Isolation Model

Each layer defends against a different class of attack. No single layer is sufficient. Together, they make sandbox escape require simultaneously defeating all eight.

Layer	Kernel primitive	What it prevents
1. PID namespace	`CLONE_NEWPID`	Seeing or signalling host processes
2. Mount namespace	`CLONE_NEWNS` + chroot	Accessing host filesystem
3. Network namespace	`CLONE_NEWNET`	Network access (no sockets, no DNS)
4. Cgroups	cgroup v2 (v1 fallback)	Memory bombs, fork bombs, CPU hogging
5. Seccomp-BPF	`prctl` + BPF	Dangerous syscalls (ptrace, mount, bpf)
6. Capabilities	`capset` + bounding set	Privilege escalation
7. Credential drop	`setresuid`/`setresgid`	Running as root
8. NO_NEW_PRIVS	`prctl(PR_SET_NO_NEW_PRIVS)`	Regaining privileges via setuid binaries

Namespaces (layers 1-3)

Namespaces give the sandbox its own view of the world. The sandboxed process sees PID 1 as itself, an empty network, and a minimal filesystem via chroot.

Cgroups (layer 4)

The enforcer for resource limits. Cgroups are the only mechanism that can actually kill a process for using too much memory - rlimits can only limit virtual memory, not resident memory.

Seccomp-BPF (layer 5)

A BPF program loaded into the kernel that intercepts every syscall. io_uring gets special treatment - it returns ENOSYS instead of killing the process, because some standard libraries probe for it on startup.

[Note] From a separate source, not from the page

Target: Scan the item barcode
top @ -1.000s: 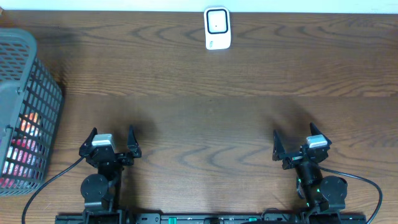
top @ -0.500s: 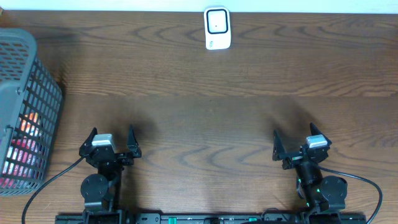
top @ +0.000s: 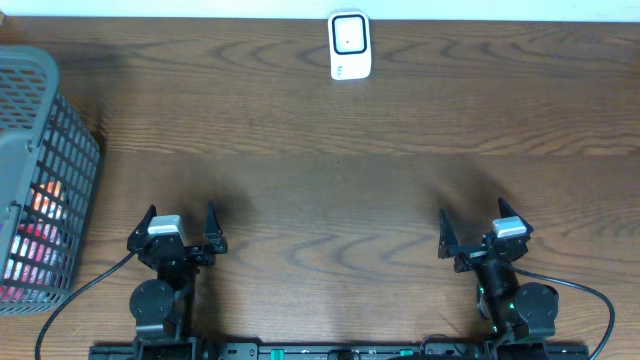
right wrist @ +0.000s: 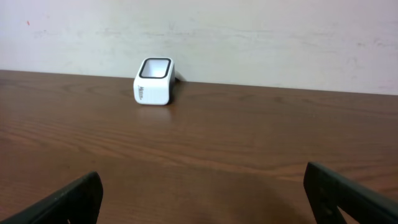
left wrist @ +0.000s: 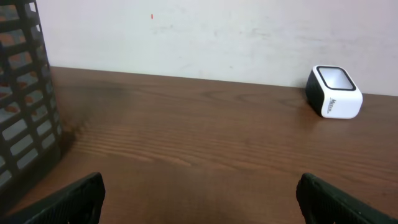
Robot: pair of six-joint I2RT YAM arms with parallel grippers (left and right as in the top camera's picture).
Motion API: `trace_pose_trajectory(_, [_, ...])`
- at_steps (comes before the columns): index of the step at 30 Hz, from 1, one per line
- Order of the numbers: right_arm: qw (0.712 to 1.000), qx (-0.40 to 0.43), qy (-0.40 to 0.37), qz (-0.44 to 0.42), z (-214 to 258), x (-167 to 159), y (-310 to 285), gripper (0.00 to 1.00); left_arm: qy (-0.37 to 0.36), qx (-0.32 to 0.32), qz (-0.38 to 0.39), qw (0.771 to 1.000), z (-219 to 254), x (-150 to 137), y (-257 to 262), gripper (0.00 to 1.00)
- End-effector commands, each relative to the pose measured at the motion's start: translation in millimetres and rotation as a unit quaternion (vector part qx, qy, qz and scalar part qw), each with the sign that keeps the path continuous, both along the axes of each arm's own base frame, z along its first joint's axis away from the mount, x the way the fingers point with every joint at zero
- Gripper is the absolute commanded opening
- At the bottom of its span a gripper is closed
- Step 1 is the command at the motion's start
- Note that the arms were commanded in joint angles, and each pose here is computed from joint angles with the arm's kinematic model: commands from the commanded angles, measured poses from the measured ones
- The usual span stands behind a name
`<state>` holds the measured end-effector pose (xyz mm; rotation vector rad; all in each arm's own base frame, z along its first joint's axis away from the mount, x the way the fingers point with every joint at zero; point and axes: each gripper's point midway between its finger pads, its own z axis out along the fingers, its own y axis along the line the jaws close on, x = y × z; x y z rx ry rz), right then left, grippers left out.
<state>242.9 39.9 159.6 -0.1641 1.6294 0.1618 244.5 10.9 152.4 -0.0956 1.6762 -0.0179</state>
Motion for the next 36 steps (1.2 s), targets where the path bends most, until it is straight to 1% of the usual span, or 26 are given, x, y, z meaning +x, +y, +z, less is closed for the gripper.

Privilege stripping (layers 6-8)

After the sandbox environment is set up, we strip everything:

Drop all capabilities from bounding, ambient, effective, permitted, and inheritable sets
Drop to unprivileged UID/GID from the UID pool (range 60000-60999)
Set NO_NEW_PRIVS - even setuid binaries won’t grant privileges

The order matters. You must drop capabilities before dropping UID. You must set NO_NEW_PRIVS last.